_Work task_
From the entries that follow, copy each line in which "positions" appears.

Stored records
━━━━━━━━━━━━━━━━━━━━━━━━━━━━━━

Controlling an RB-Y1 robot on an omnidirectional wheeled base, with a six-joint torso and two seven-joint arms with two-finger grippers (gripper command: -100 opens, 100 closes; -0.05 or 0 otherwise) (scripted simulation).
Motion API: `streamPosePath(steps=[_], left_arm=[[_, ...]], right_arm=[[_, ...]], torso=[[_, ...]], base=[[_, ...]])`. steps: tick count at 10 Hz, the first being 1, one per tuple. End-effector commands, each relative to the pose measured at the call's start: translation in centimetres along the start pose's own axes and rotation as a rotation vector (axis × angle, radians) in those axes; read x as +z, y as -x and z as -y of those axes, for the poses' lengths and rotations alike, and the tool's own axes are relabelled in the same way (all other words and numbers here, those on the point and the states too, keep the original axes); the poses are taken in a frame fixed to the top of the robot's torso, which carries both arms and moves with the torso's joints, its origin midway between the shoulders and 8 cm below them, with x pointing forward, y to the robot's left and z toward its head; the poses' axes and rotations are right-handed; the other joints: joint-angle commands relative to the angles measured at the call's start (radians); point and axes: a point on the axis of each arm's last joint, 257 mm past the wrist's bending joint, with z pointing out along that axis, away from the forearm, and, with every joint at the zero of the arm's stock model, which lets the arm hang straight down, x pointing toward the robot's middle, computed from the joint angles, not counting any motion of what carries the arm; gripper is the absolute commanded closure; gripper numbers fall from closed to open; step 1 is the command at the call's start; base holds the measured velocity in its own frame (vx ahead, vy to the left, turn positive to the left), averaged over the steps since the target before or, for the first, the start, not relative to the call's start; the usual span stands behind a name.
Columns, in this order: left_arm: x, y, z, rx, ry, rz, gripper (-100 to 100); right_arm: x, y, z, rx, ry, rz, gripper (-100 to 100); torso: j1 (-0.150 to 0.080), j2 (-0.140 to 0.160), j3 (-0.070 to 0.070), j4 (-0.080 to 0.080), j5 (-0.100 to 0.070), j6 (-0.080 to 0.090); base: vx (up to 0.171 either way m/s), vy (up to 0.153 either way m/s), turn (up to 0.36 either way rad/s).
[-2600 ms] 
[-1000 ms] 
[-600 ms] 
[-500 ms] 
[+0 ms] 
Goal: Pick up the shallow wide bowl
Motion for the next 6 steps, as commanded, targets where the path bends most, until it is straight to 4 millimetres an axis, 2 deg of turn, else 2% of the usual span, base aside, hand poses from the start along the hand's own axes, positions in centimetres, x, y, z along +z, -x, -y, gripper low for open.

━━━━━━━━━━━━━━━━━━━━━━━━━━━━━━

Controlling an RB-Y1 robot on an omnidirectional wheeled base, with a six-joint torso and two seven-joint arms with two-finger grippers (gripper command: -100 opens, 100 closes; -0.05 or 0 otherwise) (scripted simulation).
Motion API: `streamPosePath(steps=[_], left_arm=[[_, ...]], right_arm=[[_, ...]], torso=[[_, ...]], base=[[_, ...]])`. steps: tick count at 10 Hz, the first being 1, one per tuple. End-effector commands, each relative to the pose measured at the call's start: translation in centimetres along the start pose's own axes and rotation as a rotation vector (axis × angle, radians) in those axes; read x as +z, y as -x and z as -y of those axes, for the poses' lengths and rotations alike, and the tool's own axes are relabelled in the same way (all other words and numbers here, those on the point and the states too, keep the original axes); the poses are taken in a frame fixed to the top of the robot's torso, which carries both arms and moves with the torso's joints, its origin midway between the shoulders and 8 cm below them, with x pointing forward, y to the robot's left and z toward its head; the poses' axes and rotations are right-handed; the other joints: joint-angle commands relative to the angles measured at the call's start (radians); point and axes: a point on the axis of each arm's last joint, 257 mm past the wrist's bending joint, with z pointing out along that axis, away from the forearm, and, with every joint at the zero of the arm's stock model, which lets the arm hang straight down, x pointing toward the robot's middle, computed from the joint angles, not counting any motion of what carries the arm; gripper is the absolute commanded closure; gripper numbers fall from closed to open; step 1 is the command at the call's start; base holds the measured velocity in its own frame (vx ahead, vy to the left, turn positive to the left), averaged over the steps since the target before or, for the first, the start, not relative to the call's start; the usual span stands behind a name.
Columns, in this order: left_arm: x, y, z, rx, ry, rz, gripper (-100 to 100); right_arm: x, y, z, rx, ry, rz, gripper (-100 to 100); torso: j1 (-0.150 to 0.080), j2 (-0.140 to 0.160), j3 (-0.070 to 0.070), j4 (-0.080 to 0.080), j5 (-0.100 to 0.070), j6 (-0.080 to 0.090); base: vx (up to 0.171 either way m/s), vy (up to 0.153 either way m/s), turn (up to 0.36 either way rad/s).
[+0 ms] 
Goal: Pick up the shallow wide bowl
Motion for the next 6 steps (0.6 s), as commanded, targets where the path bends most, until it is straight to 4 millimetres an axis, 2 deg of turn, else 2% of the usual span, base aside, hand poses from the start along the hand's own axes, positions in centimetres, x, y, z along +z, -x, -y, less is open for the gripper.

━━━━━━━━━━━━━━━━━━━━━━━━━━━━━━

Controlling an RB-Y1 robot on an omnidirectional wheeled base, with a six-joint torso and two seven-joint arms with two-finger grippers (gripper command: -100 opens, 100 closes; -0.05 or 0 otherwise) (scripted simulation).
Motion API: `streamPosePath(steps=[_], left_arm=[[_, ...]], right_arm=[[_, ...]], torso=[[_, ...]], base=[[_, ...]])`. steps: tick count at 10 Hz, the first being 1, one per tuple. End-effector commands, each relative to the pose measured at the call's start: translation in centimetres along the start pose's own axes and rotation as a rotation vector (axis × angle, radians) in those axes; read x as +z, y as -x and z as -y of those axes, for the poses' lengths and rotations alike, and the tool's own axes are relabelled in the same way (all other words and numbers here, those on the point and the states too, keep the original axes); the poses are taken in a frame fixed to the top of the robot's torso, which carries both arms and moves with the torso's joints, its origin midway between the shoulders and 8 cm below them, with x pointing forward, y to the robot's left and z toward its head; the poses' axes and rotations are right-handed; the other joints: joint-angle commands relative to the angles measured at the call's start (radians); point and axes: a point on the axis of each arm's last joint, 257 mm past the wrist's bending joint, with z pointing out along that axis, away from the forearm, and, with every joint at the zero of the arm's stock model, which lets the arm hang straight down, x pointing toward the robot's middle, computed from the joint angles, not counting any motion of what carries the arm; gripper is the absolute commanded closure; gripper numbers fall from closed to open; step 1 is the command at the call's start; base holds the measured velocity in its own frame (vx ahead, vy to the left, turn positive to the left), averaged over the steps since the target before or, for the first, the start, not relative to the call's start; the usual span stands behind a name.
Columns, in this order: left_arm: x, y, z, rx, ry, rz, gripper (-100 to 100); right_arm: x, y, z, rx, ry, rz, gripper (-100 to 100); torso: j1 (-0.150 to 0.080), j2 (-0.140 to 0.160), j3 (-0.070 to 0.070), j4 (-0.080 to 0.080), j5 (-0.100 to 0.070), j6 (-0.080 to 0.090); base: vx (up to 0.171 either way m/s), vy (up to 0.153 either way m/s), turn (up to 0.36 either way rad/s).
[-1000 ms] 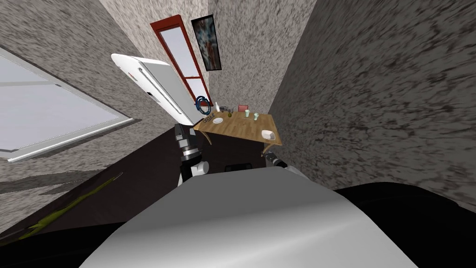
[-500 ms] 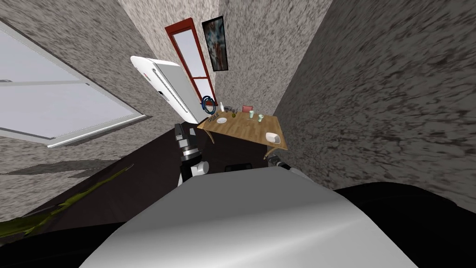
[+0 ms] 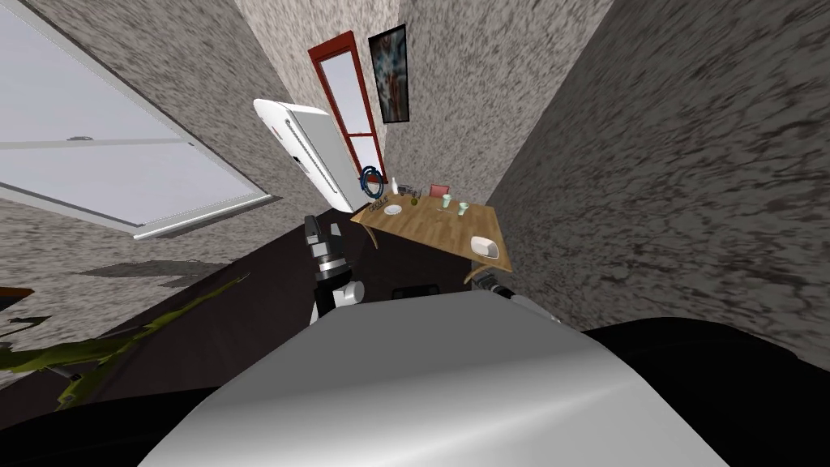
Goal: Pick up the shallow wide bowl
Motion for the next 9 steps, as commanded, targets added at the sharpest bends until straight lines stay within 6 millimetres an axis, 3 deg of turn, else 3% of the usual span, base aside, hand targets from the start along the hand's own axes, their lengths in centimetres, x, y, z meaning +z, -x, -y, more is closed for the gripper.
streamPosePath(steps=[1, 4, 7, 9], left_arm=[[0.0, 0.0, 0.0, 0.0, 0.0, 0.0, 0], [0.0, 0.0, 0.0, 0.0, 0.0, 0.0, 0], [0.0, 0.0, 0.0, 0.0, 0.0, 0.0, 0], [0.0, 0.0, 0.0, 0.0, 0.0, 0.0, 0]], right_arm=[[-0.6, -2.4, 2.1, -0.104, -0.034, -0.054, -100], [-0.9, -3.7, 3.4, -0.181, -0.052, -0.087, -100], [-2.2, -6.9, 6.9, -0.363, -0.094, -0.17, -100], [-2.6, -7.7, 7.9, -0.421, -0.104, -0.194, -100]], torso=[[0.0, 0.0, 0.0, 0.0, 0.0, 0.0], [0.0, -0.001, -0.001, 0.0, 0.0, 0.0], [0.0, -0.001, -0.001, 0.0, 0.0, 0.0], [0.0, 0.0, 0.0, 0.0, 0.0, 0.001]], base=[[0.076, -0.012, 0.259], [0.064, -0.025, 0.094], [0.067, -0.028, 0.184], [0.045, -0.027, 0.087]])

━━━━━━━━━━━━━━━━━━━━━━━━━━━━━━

_Final answer_
Motion for the next 6 steps, as commanded, targets where the path bends most, until it is straight to 4 millimetres an axis, 2 deg of turn, else 2% of the usual span, base aside, hand poses from the start along the hand's own axes, positions in centimetres, x, y, z along +z, -x, -y, gripper low for open.
Motion for the next 6 steps (0.6 s), as commanded, targets where the path bends most, until it is straight to 4 millimetres an axis, 2 deg of turn, else 2% of the usual span, base aside, hand poses from the start along the hand's own axes, positions in centimetres, x, y, z along +z, -x, -y, less is open for the gripper.

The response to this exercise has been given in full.